A maioria dos líderes das organizações em Portugal (91%) tem a expetativa que a IA beneficie os negócios através da otimização das operações. Muitos acreditam também que esta tecnologia será uma peça-chave para envolver os clientes (77%), libertar os trabalhadores de tarefas repetitivas para se dedicarem a atividades de valor acrescentado (73%) e garantir melhorias na transformação de produtos e serviços (55%).

Além disso, metade das organizações portuguesas esperam ver um grande impacto em áreas de negócio centrais e 45% têm essa expetativa para novas áreas de negócio.

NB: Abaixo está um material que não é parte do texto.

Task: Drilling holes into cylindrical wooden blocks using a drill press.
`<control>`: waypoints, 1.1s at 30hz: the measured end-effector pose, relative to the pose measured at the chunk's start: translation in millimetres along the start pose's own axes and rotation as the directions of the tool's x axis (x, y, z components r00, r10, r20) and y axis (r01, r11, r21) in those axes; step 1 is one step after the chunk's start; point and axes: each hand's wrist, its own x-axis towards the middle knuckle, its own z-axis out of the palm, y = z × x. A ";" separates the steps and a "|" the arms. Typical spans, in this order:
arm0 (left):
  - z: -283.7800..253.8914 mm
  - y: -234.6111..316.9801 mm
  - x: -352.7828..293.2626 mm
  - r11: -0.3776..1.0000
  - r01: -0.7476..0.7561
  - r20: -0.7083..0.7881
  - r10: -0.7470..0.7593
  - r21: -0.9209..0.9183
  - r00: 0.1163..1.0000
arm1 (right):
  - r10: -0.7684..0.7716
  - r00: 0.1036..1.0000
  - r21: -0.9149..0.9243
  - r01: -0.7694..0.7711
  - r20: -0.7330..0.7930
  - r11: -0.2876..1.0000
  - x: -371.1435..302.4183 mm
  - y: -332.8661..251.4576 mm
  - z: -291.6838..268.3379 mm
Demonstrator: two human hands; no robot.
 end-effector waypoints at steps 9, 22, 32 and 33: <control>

Mas são os gestores que estão mais conscientes dos benefícios da tecnologia - e os portugueses, concretamente, são mais otimistas que os congéneres europeus. 68% dos membros do conselho de administração de empresas em Portugal considera a IA como muito relevante, número significativamente superior à média europeia (38%). A percentagem é também maior quando se compara a perceção dos gestores com a dos operacionais: apenas 28% dos trabalhadores acreditam que este é um tema importante.

Investimento em IA cresce

Na última década verificou-se um aumento dos investimentos em IA, maioritariamente realizado por fundos de capital privado ou de risco (75%).

França é o país europeu que lidera esses investimentos, com 165 acordos fechados no valor de 1357 milhões de dólares. Seguem-se-lhe a Alemanha (140 acordos e 520 milhões de dólares) e a Dinamarca (21 acordos e 330 milhões de dólares).

Só em 2017, foram registadas 1334 transações nos países analisados, um número que a Ernst & Young espera que aumente, com o interesse crescente por parte de grandes empresas no investimento ou aquisição de recursos de IA a startups.

Muito falada, pouco compreendida

“Ouvimos muitas pessoas em diversas empresas falarem sobre a IA. Apesar da moda estar generalizada, não há muitas pessoas que compreendam completamente o seu potencial tecnológico, onde pode criar valor ou como começar”, lê-se no estudo. “Este relatório procura mostrar o motivo pelo qual as organizações europeias estão a investir na IA, em que é que estão a investir e como é que estão a gerir o processo complicado de adoção desta nova tecnologia e valor consequente ao longo das oportunidades de negócios.”

Robótica inteligente, reconhecimento de voz, assistentes virtuais, processamento de linguagem natural (interpretação e produção de linguagem humana escrita), análise de texto, biometria, machine learning (capacidade de aprendizagem dos sistemas a partir dos dados), redes neurais e deep learning (máquinas que imitam o cérebro humano, permitindo que modelos de IA aprendam como os humanos) e visão computacional (dar às máquinas a capacidade de ‘ver’ como os humanos) são as tecnologias incluídas pelo estudo na definição de IA.

Já a AI Leadership (impacto da IA na liderança), a gestão de dados e a análise de dados são os três recursos considerados mais importantes pelos entrevistados para iniciar processos de IA nos seus negócios.

O estudo foi realizado a partir de inquéritos e entrevistas a 277 líderes de empresas em sete sectores e 15 países na Europa. Em Portugal, as empresas participantes foram a EDP, o Crédito Agrícola, a Galp, o CEiiA – Centro de Engenharia e Desenvolvimento de Produto e os grupos Ascendum, Nabeiro - Delta Cafés, Pestana, Visabeira e Impresa (dona do Expresso).